What does a world-class corporate learning ecosystem look like?

What is a corporate learning ecosystem?

Learning culture vs. learning ecosystem

Components of a corporate learning ecosystem

  • People
    Employees play a critical role in cultivating a learning and development ecosystem. Everyone from the executive team to the most junior-level employee is responsible for contributing to and participating in the workplace culture that feeds into a greater learning ecosystem. If your people don’t have a growth mindset, it poses a challenge to your L&D strategy.
  • Content
    Content in a learning ecosystem comes in many different formats. This includes formal educational materials such as a university lecture series or training video course. It may also include informal information, such as the advice and/or mentorship of other employees or internal company resources.
  • Technology
    Almost every aspect of a learning ecosystem is impacted by technology. Tech influences what’s being taught, how it’s being taught and what devices or platforms it’s being taught on. This allows employees to access a variety of online learning methodologies and to engage with educational content in ways that work best for them and their unique learning needs.
  • Learning culture
    A workplace learning culture drives engagement across your ecosystem. For an ecosystem to be successful, the idea of continuous learning and growth has to be central to your company culture and values. A thriving learning culture is marked by employees that want to continue developing their skills, seek advancement and support their colleagues in doing the same.
  • Data
    As with any L&D strategy, it’s important to analyze and adjust your learning ecosystem as needed. Engage metrics to track employee behavior and continuously evaluate whether or not your efforts are driving impact both at the employee and organizational level. 

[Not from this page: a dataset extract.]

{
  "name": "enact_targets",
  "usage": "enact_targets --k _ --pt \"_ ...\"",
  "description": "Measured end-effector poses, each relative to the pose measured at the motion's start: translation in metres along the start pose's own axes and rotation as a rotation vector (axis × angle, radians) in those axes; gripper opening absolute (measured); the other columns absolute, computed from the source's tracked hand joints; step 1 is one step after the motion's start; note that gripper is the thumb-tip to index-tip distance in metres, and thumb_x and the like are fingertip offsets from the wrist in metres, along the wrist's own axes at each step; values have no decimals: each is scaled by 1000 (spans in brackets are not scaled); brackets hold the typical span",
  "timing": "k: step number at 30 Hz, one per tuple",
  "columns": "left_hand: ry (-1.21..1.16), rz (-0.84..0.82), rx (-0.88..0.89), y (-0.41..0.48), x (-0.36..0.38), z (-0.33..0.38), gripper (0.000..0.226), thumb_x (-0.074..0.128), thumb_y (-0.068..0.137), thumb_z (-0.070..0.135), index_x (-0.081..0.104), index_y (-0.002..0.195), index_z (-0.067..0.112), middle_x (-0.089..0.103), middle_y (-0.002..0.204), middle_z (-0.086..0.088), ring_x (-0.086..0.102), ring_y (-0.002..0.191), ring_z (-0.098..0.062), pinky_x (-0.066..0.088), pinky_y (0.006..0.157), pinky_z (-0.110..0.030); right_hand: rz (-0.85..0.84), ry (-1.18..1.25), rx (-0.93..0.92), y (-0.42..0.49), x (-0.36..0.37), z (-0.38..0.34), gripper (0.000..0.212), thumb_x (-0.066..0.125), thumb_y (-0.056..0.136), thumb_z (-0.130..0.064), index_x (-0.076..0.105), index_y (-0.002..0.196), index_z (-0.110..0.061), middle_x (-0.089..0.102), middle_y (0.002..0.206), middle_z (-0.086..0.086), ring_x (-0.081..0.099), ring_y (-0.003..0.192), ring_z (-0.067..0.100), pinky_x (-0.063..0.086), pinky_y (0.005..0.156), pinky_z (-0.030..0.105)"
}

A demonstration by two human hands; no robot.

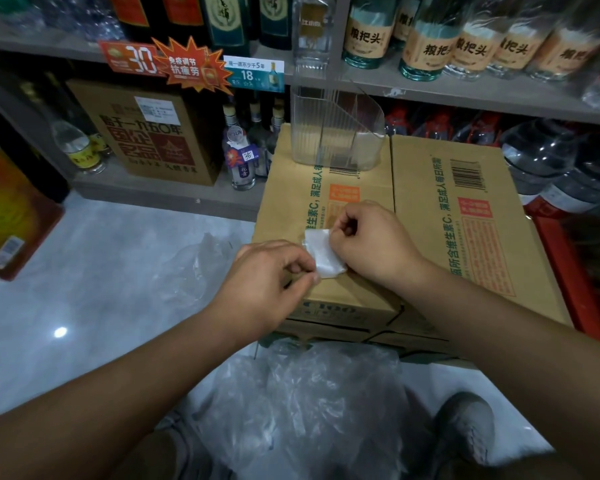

How to build a thriving corporate learning ecosystem

  • Evaluate all components equally
    Every component of your learning ecosystem is vital to its overall success. For example, without the right technology, it can be difficult to deliver educational content to your employees in an easily accessible format. But if the content you’re offering doesn’t resonate with team members in the first place, it doesn’t matter what technology is used — the learning program is at risk of being underutilized.

    For L&D leaders, it’s important to evaluate every component equally, understand how they’re connected and strategize how to move each piece forward in a way that’s beneficial to the greater ecosystem. 
  • Assign tangible roles within your ecosystem
    As mentioned earlier, your learning ecosystem needs support from its people component in order to thrive. Everyone — from the CEO to the newest employee — should understand how they fit into that strategy. It may be your responsibility to implement the strategy, but employees at all levels play a part in enabling it to thrive. Executives drive learning as a value within company culture, people managers support their direct reports on their learning journey and all employees want to learn and advance their careers.
  • Align your learning ecosystem to support business goals
    Workforce data shows that continuous employee development and learning is good for business. But this can only happen if your learning initiatives are aligned with greater company goals. Whether you’re evaluating a new learning management system or considering a workforce education program, measurable business outcomes should be central to your strategy.